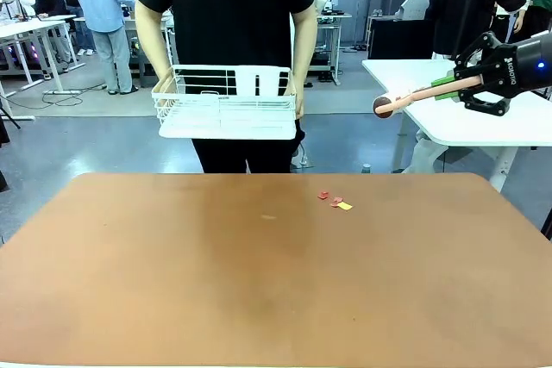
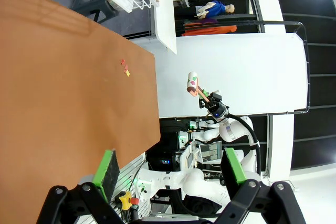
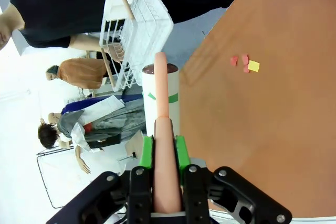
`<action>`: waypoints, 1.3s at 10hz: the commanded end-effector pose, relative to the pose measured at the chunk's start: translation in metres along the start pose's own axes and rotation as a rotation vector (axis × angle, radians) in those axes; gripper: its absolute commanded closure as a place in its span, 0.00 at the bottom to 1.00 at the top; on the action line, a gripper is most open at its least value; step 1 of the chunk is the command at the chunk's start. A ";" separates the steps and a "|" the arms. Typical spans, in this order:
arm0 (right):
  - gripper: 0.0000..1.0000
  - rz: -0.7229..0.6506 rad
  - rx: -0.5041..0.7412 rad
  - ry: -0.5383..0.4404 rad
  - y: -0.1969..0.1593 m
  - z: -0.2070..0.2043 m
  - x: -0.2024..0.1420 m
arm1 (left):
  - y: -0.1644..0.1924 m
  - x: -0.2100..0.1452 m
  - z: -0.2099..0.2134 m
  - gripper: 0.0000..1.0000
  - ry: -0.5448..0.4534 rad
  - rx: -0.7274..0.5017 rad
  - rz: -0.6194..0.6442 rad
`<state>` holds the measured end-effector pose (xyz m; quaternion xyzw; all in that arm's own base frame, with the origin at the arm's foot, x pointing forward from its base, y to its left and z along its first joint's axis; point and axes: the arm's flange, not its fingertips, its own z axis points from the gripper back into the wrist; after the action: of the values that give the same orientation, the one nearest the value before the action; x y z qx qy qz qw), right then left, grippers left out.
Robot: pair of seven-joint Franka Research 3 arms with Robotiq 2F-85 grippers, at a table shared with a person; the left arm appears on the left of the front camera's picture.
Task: Clean the table.
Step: Clean the table with the Lint Roller when the human lifts the Dish drying rack.
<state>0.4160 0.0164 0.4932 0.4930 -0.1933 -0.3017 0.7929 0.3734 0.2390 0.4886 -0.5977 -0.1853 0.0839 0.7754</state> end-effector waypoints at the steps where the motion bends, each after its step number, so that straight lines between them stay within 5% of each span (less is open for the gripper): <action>1: 0.79 0.173 -0.108 0.133 0.035 0.015 0.028 | 0.000 -0.002 0.002 0.00 0.000 -0.016 -0.007; 3: 0.79 0.447 -0.344 0.239 0.080 0.000 0.074 | 0.000 -0.002 0.002 0.00 0.000 -0.016 -0.007; 4: 0.79 0.643 -0.436 0.379 0.090 -0.021 0.102 | 0.000 -0.002 0.002 0.00 0.000 -0.016 -0.007; 6: 0.79 0.671 -0.565 0.476 0.074 -0.074 0.146 | 0.000 -0.002 0.002 0.00 0.000 -0.016 -0.007; 8: 0.79 0.714 -0.608 0.481 0.041 -0.099 0.139 | 0.000 -0.002 0.002 0.00 0.000 -0.016 -0.007; 10: 0.79 0.636 -0.510 0.427 0.037 -0.098 0.130 | 0.000 -0.002 0.002 0.00 0.000 -0.016 -0.007; 11: 0.79 0.681 -0.612 0.507 0.031 -0.114 0.148 | 0.000 -0.002 0.002 0.00 0.000 -0.016 -0.007; 13: 0.79 0.681 -0.612 0.507 0.031 -0.114 0.148 | 0.000 -0.002 0.002 0.00 0.000 -0.016 -0.007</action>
<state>0.6018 0.0024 0.4707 0.2137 -0.0525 0.0516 0.9741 0.3738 0.2386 0.4879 -0.5980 -0.1846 0.0841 0.7754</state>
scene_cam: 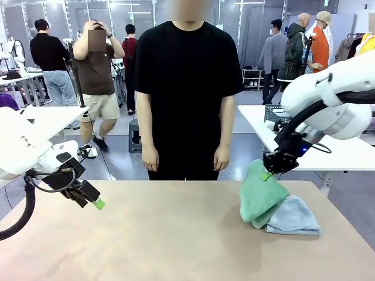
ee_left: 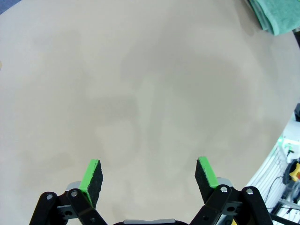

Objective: Fold the towels and place them in the basket.
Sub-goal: Stack the folded Towel with hook on the right side of the table.

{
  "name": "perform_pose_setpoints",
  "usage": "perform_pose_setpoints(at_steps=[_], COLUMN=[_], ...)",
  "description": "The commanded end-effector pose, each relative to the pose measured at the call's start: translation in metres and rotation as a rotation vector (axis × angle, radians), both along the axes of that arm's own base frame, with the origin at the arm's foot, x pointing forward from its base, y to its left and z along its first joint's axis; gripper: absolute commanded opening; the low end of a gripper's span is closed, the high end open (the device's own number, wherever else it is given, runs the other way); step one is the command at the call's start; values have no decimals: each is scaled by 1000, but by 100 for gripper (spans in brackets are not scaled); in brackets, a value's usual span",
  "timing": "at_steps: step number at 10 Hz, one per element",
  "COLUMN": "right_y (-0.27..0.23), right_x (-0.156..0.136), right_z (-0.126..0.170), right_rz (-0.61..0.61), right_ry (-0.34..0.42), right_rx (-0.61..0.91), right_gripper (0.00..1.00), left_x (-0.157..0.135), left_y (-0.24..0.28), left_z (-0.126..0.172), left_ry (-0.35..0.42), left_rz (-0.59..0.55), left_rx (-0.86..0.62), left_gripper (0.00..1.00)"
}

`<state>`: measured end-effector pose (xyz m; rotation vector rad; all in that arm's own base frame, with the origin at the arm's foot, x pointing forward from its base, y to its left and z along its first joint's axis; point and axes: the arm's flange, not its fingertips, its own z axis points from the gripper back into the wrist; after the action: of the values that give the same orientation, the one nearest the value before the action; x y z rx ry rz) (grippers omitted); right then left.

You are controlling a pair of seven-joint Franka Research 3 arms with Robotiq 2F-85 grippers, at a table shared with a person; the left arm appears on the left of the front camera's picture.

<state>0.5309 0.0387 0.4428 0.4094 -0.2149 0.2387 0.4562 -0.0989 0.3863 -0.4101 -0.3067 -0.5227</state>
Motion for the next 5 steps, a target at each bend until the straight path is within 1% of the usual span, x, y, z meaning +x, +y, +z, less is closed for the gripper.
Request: perform_pose_setpoints(at_steps=[1,2,3,4,5], right_y=[-33,-46,-59,-72,-84], right_x=[-6,-6,0,8,18], right_z=[4,3,-4,-15,-33], right_rz=[53,74,84,105,134], right_ry=[-12,-21,-18,-8,25], right_rx=[67,97,104,112,111], right_gripper=[6,6,6,6,6], left_x=[2,2,2,2,2], left_y=[0,0,0,0,0], left_z=[3,3,3,3,3], left_ry=[15,15,15,15,15], left_rz=[0,0,0,0,0], left_rx=[5,5,5,5,5], left_gripper=[100,100,100,100,100])
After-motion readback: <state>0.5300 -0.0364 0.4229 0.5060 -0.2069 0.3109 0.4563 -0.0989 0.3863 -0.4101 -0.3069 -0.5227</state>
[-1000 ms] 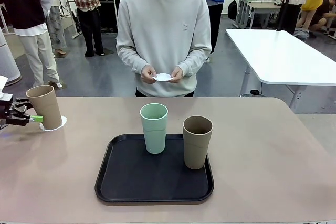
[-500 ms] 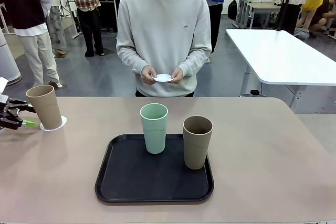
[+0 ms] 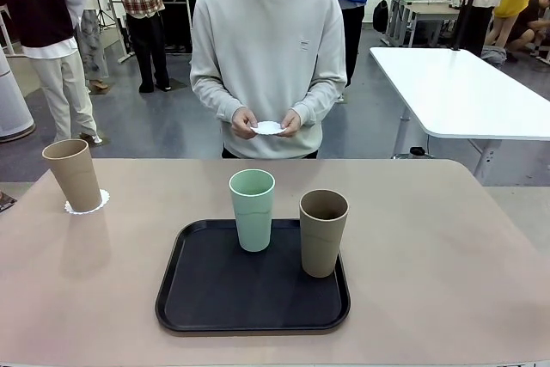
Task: Place coasters on the table and set cups on them.
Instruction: Pick up one Reusable plastic cup and place it on a coaster set by the human.
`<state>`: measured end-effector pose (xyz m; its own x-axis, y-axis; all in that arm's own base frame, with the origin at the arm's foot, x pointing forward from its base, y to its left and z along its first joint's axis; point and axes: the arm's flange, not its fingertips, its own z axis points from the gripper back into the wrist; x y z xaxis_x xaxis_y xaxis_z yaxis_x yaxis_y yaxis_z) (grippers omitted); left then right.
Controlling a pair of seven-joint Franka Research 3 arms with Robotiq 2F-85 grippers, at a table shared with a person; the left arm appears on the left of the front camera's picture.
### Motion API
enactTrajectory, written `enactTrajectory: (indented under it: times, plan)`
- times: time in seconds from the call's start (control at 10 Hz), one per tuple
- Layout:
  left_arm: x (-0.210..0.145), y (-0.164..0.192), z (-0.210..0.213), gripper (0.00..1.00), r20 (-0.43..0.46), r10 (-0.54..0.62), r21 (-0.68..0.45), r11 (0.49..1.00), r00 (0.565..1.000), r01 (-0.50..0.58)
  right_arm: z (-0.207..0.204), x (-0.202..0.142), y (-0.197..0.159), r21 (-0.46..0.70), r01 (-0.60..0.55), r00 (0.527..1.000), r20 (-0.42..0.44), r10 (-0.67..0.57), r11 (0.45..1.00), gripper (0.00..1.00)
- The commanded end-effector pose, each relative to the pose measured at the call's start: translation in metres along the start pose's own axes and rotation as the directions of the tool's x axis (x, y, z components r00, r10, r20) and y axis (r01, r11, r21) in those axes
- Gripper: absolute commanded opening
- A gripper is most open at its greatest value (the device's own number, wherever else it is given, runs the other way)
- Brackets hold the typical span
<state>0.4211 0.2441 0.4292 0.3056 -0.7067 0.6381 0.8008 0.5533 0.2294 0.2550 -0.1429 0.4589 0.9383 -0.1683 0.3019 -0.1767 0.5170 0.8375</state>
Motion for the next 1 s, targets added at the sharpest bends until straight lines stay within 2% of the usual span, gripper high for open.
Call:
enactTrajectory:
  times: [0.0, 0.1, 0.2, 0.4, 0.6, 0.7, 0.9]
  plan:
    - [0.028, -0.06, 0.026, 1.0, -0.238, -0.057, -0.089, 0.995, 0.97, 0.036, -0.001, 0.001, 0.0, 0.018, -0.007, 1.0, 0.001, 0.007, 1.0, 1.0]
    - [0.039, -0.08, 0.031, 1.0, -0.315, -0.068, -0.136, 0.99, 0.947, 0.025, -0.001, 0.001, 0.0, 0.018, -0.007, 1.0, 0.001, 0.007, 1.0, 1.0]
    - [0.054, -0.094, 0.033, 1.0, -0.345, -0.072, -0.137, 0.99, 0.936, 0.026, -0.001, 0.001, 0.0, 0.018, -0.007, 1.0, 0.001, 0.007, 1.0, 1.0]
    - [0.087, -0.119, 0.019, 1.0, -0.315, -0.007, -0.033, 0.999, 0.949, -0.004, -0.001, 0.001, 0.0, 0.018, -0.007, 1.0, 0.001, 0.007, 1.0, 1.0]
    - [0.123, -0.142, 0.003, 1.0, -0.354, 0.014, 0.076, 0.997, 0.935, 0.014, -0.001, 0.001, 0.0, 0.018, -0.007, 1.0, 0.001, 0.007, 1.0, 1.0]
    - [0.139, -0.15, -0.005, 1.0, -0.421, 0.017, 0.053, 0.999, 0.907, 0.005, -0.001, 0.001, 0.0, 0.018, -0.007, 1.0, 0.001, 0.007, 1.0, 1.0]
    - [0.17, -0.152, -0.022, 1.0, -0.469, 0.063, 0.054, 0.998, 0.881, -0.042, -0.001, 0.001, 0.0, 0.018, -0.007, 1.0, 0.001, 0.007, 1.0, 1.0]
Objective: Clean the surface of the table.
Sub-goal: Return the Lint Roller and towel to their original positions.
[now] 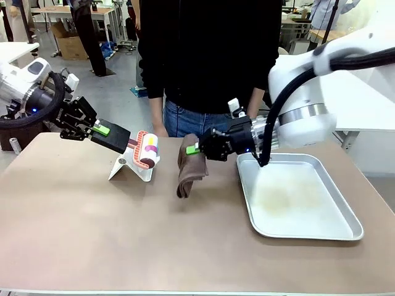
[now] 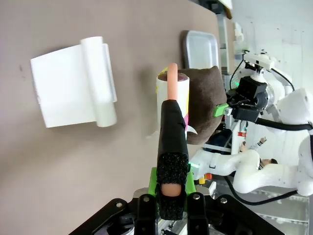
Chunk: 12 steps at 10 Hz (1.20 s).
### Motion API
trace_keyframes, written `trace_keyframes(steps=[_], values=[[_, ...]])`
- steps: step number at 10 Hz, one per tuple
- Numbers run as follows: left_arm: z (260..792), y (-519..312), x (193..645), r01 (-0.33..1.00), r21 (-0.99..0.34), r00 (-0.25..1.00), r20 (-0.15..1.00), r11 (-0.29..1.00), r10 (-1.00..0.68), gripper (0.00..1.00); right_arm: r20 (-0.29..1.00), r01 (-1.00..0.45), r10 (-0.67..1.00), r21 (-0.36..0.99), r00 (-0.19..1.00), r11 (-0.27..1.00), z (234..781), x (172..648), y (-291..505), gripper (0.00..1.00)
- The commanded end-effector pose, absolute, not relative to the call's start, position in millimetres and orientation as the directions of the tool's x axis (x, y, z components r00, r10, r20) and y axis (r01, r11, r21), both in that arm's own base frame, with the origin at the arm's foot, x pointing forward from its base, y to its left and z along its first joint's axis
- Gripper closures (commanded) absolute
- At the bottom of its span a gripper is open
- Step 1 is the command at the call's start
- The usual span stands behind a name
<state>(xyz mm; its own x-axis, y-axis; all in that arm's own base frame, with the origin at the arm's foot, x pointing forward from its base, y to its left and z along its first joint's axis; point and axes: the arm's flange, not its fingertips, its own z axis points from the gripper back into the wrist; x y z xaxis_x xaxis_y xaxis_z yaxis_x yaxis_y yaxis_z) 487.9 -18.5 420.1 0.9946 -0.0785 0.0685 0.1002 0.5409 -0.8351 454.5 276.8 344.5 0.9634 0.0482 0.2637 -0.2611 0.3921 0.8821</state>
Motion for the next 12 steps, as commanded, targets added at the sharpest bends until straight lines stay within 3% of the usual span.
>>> trace_keyframes(steps=[1, 4, 6, 12], values=[[422.1, -20.8, 498.9, 0.091, -0.813, 0.996, 0.06, 0.575, -0.074, 0.78, 0.194, -0.229, 0.121, 0.817, 0.973, 0.53, 336.5, 466.5, 285.4, 0.93], [410.6, -27.1, 505.8, 0.111, -0.802, 0.993, 0.062, 0.588, -0.102, 0.78, 0.13, -0.162, 0.097, 0.741, 0.987, 0.652, 321.9, 469.1, 275.6, 0.93], [408.4, -30.2, 508.5, 0.106, -0.788, 0.994, 0.06, 0.607, -0.096, 0.78, 0.166, -0.156, 0.059, 0.67, 0.984, 0.726, 327.5, 470.9, 264.6, 0.93], [397.9, -44.0, 515.0, 0.105, -0.738, 0.994, 0.063, 0.667, -0.087, 0.78, 0.161, -0.147, 0.065, 0.571, 0.985, 0.808, 325.1, 470.6, 245.2, 0.93]])
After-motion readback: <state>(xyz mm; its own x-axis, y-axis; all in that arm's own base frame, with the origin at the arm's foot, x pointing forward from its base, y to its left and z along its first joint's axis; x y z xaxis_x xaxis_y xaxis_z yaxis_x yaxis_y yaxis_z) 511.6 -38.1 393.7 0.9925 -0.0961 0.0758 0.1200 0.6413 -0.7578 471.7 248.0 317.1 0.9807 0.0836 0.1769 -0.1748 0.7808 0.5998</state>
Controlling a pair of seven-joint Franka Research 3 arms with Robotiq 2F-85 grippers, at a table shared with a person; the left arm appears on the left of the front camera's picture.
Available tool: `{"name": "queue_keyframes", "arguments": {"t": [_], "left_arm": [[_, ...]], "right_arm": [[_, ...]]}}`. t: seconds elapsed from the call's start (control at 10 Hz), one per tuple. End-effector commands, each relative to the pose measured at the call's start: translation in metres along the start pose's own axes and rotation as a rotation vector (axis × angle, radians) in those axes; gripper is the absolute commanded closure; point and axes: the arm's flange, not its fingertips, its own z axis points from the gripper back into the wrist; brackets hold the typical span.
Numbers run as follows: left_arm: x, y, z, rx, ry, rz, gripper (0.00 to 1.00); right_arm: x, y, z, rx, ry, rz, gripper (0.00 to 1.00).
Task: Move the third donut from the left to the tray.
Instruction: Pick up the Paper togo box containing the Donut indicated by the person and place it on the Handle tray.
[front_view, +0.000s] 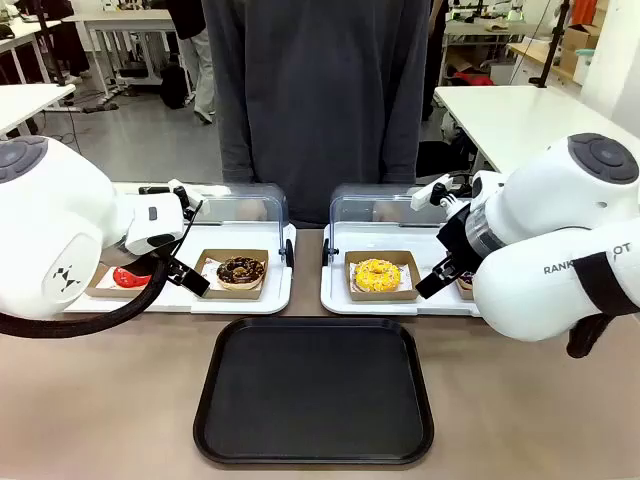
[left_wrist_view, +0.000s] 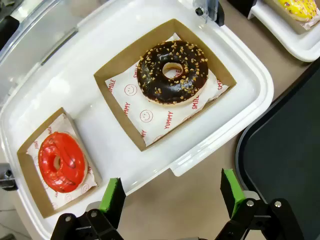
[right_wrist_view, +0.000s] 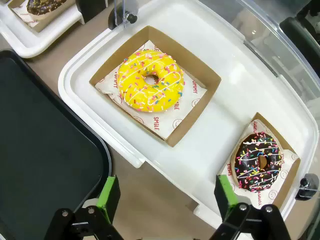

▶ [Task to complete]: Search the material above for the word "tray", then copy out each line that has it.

▶ [Solution for this exercise]:
Task: Move the third donut from the left to the tray.
Instruction: Pick up the Paper togo box containing the Donut indicated by the person and place it on the Handle tray.

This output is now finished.